Friday, May 4, 2012

A Lollard and a Wickliffite


"Verily, daughter," answered the priest, "what you say seems truth; and
yet, nearly viewed, too much of the comfort you describe will be found
delusive. It is true, there was a period in the Christian world when
good men, maintaining themselves by the work of their hands, assembled
together, not that they might live easily or sleep softly, but that
they might strengthen each other in the Christian faith, and qualify
themselves to be teachers of the Word to the people. Doubtless there are
still such to be found in the holy edifices on which we now look. But it
is to be feared that the love of many has waxed cold. Our churchmen have
become wealthy, as well by the gifts of pious persons as by the bribes
which wicked men have given in their ignorance, imagining that they can
purchase that pardon by endowments to the church which Heaven has only
offered to sincere penitents. And thus, as the church waxeth rich, her
doctrines have unhappily become dim and obscure, as a light is less
seen if placed in a lamp of chased gold than beheld through a screen
of glass. God knows, if I see these things and mark them, it is from no
wish of singularity or desire to make myself a teacher in Israel; but
because the fire burns in my bosom, and will not permit me to be
silent. I obey the rules of my order, and withdraw not myself from
its austerities.

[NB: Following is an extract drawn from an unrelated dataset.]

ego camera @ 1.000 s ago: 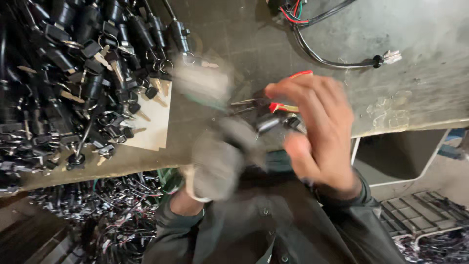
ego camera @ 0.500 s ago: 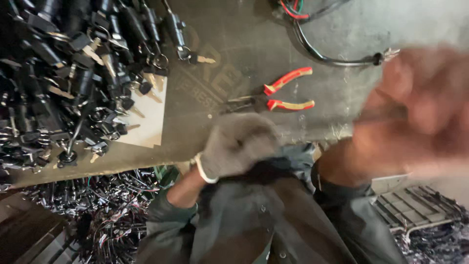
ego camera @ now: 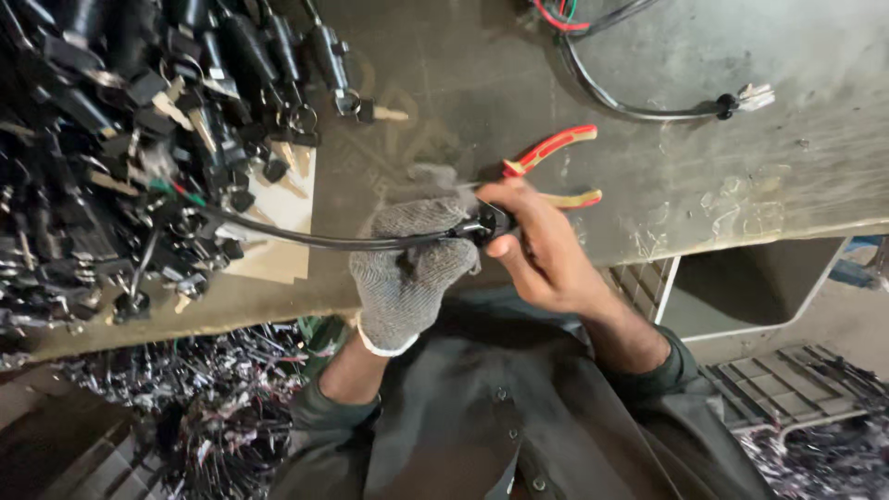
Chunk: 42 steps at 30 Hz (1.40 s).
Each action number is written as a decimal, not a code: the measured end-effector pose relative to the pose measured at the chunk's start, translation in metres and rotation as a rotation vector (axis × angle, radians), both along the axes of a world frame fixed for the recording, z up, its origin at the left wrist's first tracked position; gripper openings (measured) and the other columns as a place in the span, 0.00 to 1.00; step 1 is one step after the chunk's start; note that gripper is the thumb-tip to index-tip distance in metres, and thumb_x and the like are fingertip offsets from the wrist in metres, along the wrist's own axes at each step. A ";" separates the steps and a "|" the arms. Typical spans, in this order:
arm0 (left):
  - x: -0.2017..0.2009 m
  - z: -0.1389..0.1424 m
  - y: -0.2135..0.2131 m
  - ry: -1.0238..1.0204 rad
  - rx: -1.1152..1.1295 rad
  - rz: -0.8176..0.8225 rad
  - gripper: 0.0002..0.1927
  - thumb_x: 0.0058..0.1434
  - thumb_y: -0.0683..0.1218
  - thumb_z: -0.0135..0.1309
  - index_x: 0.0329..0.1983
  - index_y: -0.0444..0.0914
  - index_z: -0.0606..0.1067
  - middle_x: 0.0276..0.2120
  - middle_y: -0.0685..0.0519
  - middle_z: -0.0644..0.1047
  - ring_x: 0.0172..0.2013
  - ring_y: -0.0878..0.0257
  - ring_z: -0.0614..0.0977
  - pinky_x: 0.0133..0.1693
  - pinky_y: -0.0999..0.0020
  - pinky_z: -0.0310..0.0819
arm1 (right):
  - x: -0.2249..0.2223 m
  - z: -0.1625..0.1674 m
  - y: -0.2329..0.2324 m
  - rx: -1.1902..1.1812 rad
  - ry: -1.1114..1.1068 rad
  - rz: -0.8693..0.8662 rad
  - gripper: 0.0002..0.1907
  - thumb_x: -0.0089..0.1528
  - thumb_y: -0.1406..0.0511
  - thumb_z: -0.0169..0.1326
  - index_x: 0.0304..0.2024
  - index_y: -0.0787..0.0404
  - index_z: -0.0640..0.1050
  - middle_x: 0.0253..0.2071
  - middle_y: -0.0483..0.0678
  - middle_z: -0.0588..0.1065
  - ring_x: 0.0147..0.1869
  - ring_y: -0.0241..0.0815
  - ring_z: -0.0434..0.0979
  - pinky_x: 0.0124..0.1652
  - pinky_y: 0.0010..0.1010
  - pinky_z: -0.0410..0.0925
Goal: The person holds a black cable against the workbench and uses pliers to cut and strip insulation from its ends, exposing colored inner wires. They work through multiple cables one at a time, setting each processed cable on the bench and picking up the next.
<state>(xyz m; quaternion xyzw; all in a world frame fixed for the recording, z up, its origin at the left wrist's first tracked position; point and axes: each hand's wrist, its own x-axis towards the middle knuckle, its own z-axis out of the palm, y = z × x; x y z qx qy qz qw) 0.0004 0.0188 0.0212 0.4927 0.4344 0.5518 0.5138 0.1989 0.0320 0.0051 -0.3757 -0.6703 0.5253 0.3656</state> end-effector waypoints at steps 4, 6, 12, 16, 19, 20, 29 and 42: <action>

Be they essential to our salvation, or be they mere
formalities, adopted to supply the want of real penitence and sincere
devotion, I have promised, nay, vowed, to observe them; and they shall
be respected by me the more, that otherwise I might be charged with
regarding my bodily ease, when Heaven is my witness how lightly I value
what I may be called on to act or suffer, if the purity of the church
could be restored, or the discipline of the priesthood replaced in its
primitive simplicity."

"But, my father," said Catharine, "even for these opinions men term
you a Lollard and a Wickliffite, and say it is your desire to destroy
churches and cloisters, and restore the religion of heathenesse."

The text above is from Walter Scott’s “The Fair Maid of Perth”.  Catherine Glover’s favorite priest has much to be concerned about, if he is considered a Lollard and a Wickliffite.  On May 4th, 1415, John Wycliffe was condemned by the Council of Constance as a heretic.  Wycliffe is remembered partly for his focus on introducing the Bible in the vernacular.